GOAL OF THE EXERCISE:
Produce an exact copy of the lines from the line that contains "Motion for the" to the end of the listing below.

DATASET EXCERPT:
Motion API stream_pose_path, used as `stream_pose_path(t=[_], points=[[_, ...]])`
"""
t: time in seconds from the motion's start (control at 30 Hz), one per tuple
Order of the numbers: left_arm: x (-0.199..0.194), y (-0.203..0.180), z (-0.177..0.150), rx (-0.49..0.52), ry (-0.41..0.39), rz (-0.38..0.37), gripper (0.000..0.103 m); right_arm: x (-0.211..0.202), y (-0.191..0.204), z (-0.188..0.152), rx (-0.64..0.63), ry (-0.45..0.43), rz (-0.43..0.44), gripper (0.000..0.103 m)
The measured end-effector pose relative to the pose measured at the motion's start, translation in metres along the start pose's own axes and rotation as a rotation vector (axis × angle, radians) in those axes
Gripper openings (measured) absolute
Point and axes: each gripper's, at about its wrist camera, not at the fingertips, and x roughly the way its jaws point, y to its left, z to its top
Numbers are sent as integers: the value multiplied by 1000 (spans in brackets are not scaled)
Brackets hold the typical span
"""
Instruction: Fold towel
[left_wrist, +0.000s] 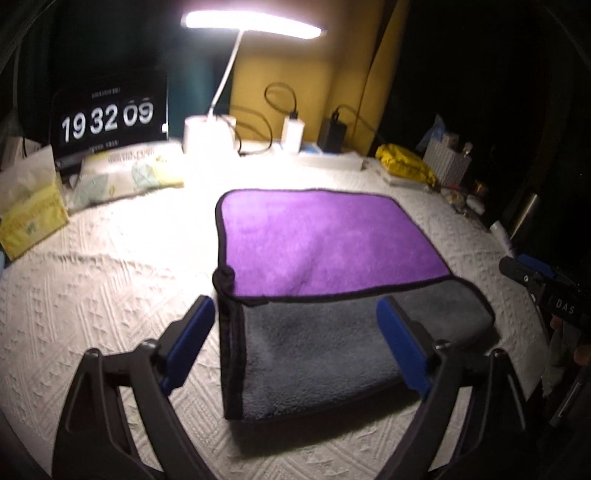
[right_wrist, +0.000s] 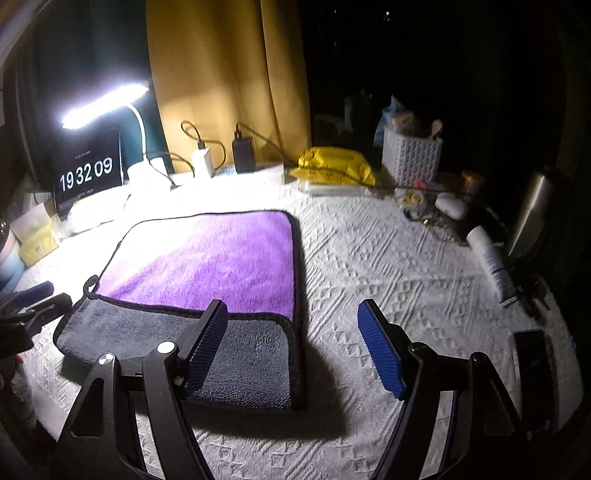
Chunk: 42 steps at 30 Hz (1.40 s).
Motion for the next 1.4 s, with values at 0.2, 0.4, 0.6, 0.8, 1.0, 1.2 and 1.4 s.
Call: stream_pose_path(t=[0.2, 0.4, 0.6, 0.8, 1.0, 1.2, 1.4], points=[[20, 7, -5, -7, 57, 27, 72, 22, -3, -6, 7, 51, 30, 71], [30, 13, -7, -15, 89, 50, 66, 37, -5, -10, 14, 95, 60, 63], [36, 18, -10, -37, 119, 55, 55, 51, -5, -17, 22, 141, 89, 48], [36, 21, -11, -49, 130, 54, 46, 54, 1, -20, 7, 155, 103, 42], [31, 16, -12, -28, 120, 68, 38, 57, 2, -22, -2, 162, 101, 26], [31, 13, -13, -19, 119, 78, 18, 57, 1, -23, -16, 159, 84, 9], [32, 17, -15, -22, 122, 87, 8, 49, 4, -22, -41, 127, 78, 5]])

RESPONSE BOX:
Motion for the next 1.4 s, with values at 0.2, 0.4, 0.6, 0.8, 1.0, 1.2 and 1.4 s.
Call: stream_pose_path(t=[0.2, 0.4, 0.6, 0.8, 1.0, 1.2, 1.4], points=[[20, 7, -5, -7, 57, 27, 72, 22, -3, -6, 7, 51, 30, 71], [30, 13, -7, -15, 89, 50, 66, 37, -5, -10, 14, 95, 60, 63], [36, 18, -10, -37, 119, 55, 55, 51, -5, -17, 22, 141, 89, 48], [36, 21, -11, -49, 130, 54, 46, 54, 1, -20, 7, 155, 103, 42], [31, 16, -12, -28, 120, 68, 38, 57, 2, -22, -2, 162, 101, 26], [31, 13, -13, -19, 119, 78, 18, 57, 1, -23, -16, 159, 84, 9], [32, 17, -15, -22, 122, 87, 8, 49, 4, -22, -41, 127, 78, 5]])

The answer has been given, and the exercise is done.